しばしば人は、自分の過去の過ちを正当化したり、後悔したりと、原因結果ばかりに目が向かい、それを超えた神のみわざを忘れがちです。しかし、どんなに暗い過去を持っていても、今ここで、「主がともにおられる」ことを信じるなら、そこに確かな希望が生まれます。それこそヨセフ物語の核心です。

神はあなたの人生を確かに導いておられます。人生のゴールは、失望ではなく、神のご支配が誰の目にも明らかな、平和に満ちた世界なのです。

神は私たちにも、みことばを通して、「新しい天と新しい地」また「新しいエルサレム」という夢を見させてくださいました。そして、私たちの人生も、その夢が実現される途上にあります。キリストの教会の交わりは、その夢を世界に証するために存在します

たとえば、チェルノブイリの原発事故のあと、その近郊で多くのユダヤ人がイエスを主と告白するようになりましたが、彼らは教会を形成するにあたり、それまで迫害されてきたユダヤ人と迫害した側のウクライナ人が、ともに礼拝できることを何よりも大切にしているとのことです。

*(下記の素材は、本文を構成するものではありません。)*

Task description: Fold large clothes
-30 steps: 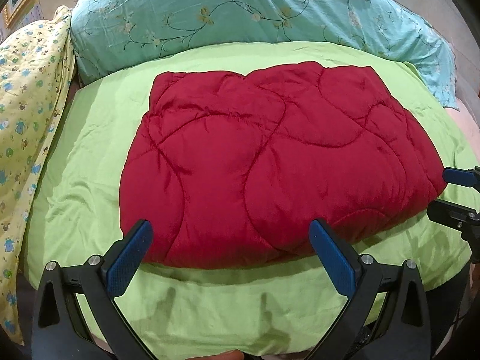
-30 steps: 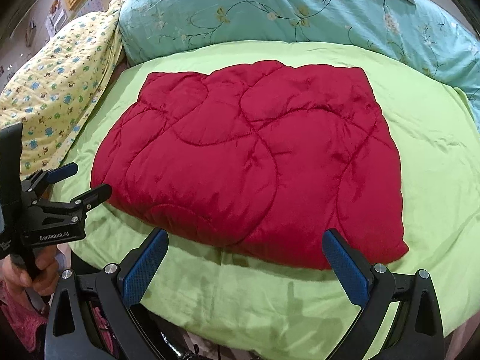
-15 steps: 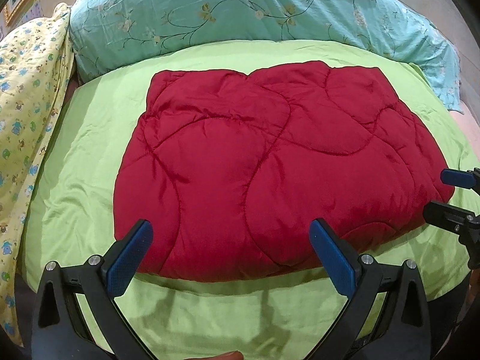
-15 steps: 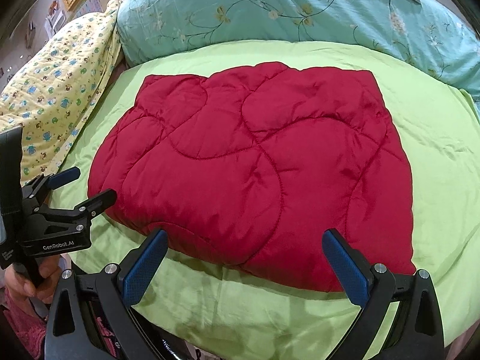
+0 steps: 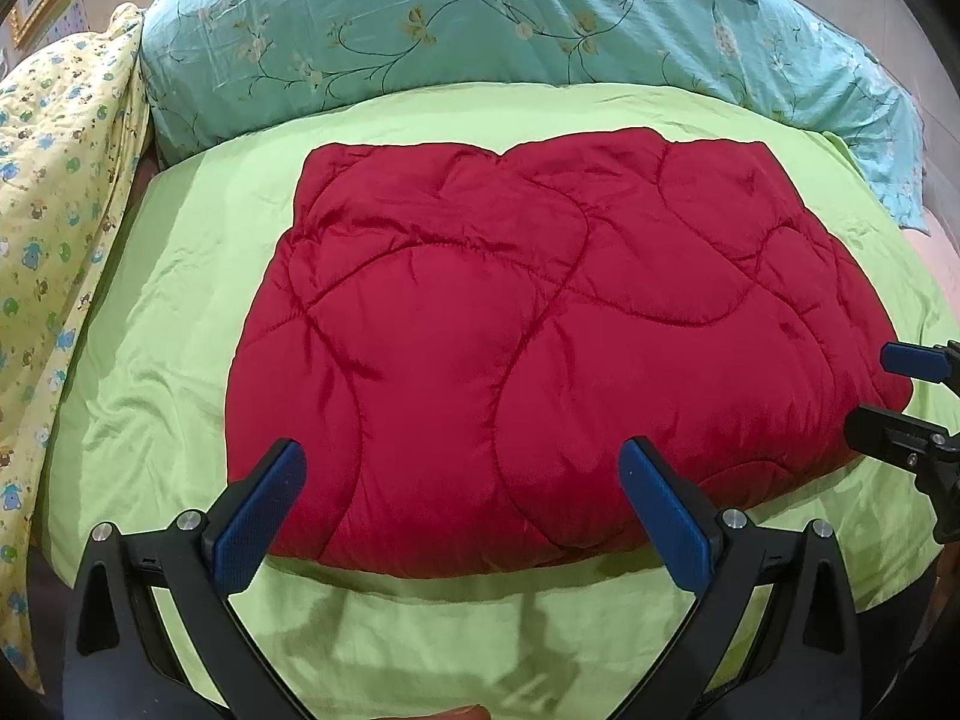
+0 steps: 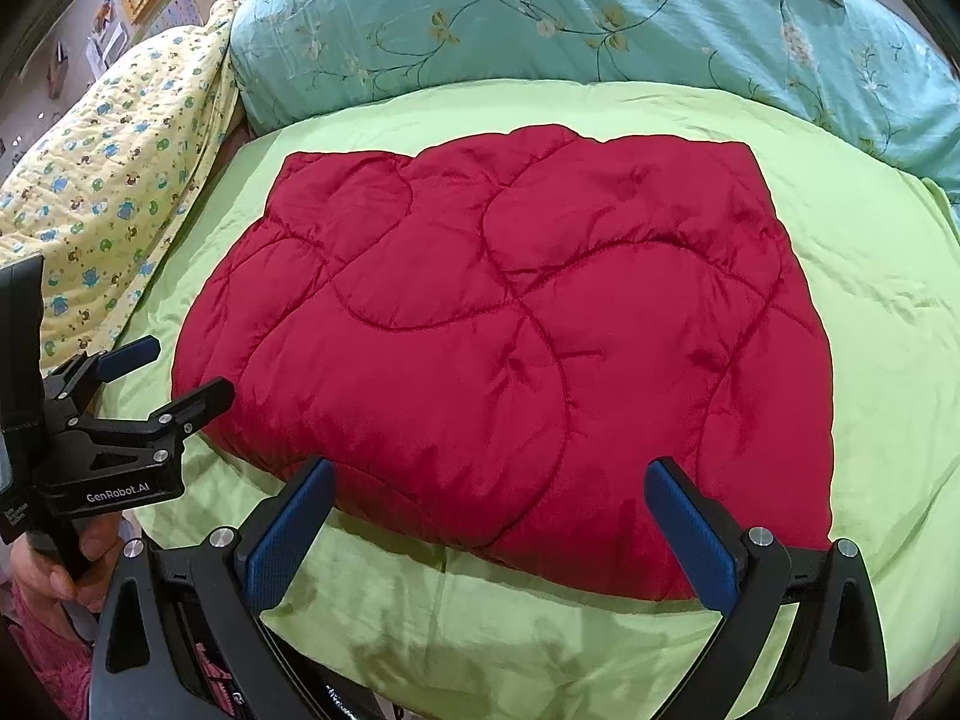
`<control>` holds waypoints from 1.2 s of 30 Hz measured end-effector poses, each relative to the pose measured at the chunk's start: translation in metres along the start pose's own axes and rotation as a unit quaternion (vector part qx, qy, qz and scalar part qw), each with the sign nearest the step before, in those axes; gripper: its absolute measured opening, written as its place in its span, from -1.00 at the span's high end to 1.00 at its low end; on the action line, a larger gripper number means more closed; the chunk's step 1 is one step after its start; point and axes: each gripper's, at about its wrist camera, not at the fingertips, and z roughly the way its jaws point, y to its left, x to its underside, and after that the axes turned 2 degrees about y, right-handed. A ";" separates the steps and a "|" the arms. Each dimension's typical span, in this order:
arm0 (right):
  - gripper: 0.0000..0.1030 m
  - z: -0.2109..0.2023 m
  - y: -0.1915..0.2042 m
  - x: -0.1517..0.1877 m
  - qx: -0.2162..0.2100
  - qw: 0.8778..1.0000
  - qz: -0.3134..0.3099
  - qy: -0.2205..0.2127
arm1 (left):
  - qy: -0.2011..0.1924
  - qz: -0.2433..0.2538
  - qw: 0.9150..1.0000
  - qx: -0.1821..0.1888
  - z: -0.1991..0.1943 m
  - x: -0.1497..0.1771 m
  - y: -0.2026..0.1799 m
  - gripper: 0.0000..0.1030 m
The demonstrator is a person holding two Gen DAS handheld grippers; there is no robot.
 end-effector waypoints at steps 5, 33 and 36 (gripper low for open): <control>-1.00 0.000 0.001 -0.002 -0.001 1.000 -0.002 -0.001 | -0.002 0.001 1.000 -0.002 -0.001 -0.001 0.000 -1.00; -1.00 -0.006 0.006 -0.009 -0.004 1.000 -0.009 -0.008 | -0.008 0.000 1.000 -0.004 -0.004 -0.006 -0.002 -1.00; -1.00 -0.006 0.006 -0.009 -0.004 1.000 -0.009 -0.008 | -0.009 0.000 1.000 -0.004 -0.004 -0.007 -0.002 -1.00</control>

なぜなら、キリストの教会の使命は何よりも、民族の和解や、様々な階層間の和解を目に見える形で表現することにあるからです。

ひょっとしたら、皆さんの中に、「私はこの教会では少し浮いた存在かもしれない・・」などと感じることがあるとしたら(意外に誰でも一度は、そう感じるものですが・・・)、そこにこそあなたの使命があります。それは、あなたこそが違った種類の人間を集めるための契機として、神がこの集まりに加えてくださったと解釈できるからです。

キリストの教会のいのちは、何よりも、異なった民族、異なった年代、異なった社会階層、多様性を保った人々がともに礼拝できることにあります。